BRIEF - Give an exact copy of the lines from the beginning of the listing below to the "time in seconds" line, inclusive.

RECORDED INFORMATION -
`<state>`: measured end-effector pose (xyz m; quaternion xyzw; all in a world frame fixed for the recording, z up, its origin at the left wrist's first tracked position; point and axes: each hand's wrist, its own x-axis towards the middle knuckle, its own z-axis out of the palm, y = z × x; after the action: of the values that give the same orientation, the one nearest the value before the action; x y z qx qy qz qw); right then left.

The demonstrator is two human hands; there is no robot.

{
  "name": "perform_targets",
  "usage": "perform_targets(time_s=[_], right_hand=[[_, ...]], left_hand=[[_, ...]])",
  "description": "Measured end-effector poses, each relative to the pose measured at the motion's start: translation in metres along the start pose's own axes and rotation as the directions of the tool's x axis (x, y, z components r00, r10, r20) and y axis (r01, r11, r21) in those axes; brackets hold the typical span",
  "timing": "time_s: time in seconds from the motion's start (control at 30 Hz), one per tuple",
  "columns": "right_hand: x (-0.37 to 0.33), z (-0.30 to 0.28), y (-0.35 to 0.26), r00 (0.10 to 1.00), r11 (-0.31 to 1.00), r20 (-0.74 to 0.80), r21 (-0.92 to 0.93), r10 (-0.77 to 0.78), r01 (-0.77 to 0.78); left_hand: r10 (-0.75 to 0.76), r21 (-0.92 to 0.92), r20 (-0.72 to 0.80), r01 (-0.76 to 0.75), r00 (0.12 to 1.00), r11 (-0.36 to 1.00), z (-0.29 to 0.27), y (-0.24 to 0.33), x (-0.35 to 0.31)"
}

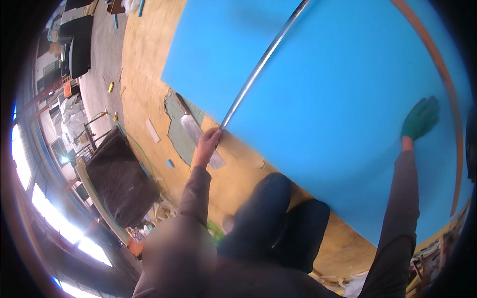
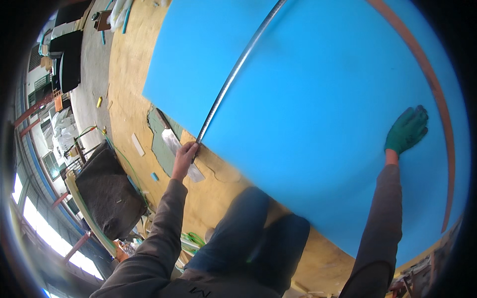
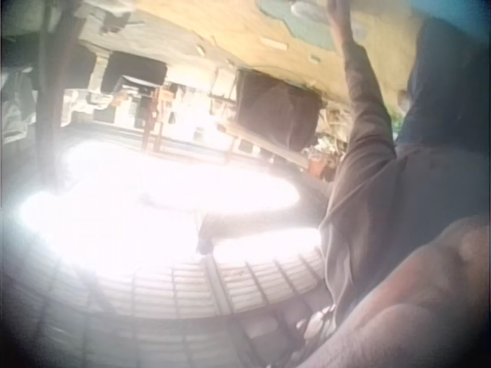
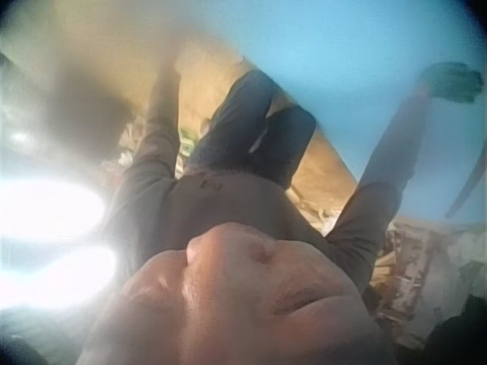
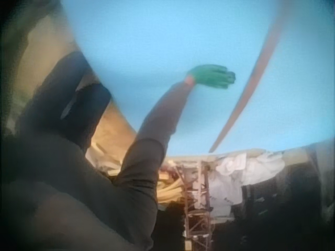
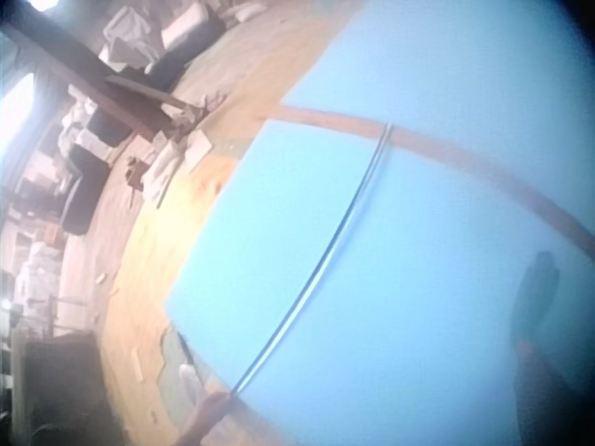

REPLY -
`<state>`: measured end-effector pose (xyz m; quaternion xyzw; all in a world frame fixed for the recording, z up, its origin at the left wrist's first tracked position; point and axes: each hand's wrist, its own x-axis towards the middle knuckle, its own z-axis out of the palm, y = z × x; after the action: of the values that give the same orientation, the one nearest the value before the action; x y z qx qy qz qw); right then left.

The demonstrator is two human hands; there is no robot.

{
  "name": "perform_targets",
  "usage": "perform_targets(time_s=[_], right_hand=[[_, ...]], left_hand=[[_, ...]])",
  "description": "Measured end-effector poses, each relative to the pose measured at the motion's start: translation in metres along the start pose's own axes and rotation as the directions of the tool's x axis (x, y, z components r00, r10, r20) and y axis (r01, r11, r21) in those axes; brackets hold the typical span",
  "timing": "time_s: time in seconds from the motion's start (control at 30 Hz), one per tuple",

The answer has been given in full.